- [EXERCISE AIM]: Return verbatim every line from the first line of the data below to the line that contains "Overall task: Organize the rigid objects", inclusive, and no further.

........

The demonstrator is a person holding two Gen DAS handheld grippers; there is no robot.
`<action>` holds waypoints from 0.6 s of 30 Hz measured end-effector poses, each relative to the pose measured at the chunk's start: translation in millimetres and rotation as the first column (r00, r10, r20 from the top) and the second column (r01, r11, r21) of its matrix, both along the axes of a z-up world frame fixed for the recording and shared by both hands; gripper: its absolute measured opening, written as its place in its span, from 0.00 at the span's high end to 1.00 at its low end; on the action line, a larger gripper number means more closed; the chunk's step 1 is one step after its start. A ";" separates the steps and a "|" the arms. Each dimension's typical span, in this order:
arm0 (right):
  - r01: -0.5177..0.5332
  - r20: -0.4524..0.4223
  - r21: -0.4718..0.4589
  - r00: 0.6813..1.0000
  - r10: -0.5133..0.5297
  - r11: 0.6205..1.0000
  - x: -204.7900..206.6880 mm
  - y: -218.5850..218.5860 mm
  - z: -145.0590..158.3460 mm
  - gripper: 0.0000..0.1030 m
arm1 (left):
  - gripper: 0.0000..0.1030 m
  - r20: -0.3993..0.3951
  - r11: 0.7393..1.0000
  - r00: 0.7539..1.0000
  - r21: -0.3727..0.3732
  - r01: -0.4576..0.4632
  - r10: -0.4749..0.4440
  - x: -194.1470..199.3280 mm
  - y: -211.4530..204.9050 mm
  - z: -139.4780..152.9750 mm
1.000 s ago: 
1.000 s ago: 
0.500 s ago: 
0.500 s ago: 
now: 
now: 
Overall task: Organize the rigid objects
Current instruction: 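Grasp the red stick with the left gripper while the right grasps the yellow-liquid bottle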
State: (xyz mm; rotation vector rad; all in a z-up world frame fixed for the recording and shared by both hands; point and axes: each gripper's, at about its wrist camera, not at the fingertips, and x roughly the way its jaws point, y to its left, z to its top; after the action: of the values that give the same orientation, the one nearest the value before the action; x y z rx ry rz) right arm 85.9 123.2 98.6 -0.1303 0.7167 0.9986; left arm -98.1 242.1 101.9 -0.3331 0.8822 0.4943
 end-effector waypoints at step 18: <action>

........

- [SOLUTION TO THE PROBLEM]:
The demonstrator is a person holding two Gen DAS handheld grippers; there is no robot.
`<action>` holds waypoints from 0.6 s of 30 Hz measured end-effector poses, each relative to the pose measured at the chunk's start: translation in millimetres and rotation as the first column (r00, r10, r20 from the top) and the second column (r01, r11, r21) of its matrix, both along the axes of a z-up world frame fixed for the recording and shared by both hands; gripper: its absolute measured opening, written as its place in its span, from 0.00 at the span's high end to 1.00 at its low end; on the action line, a larger gripper number means more closed; the chunk's step 1 is one step after its start. A ";" separates the steps and a "|" the arms. Each dimension's typical span, in this order:
arm0 (right):
  - r01: -0.5177..0.5332
  - r20: -0.4524..0.4223
  - r21: -0.4718..0.4589
  - r00: 0.6813..1.0000
  - r10: -0.5133..0.5297
  - r11: 0.6205..1.0000
  - x: -204.7900..206.6880 mm
  - y: -218.5850..218.5860 mm
  - z: -145.0590..158.3460 mm
  - gripper: 0.0000..0.1030 m
arm1 (left):
  - gripper: 0.0000..0.1030 m
  - r20: -0.3993..0.3951
  - r11: 0.7393..1.0000
  - r00: 0.7539..1.0000
  - r21: -0.3727..0.3732
  - r01: -0.4576..0.4632
  - r10: -0.4749..0.4440
  - x: -194.1470..199.3280 mm
  - y: -211.4530..204.9050 mm
  - z: -139.4780..152.9750 mm
1.000 s ago: 
1.000 s ago: 
0.500 s ago: 
0.500 s ago: 
now: 
now: 
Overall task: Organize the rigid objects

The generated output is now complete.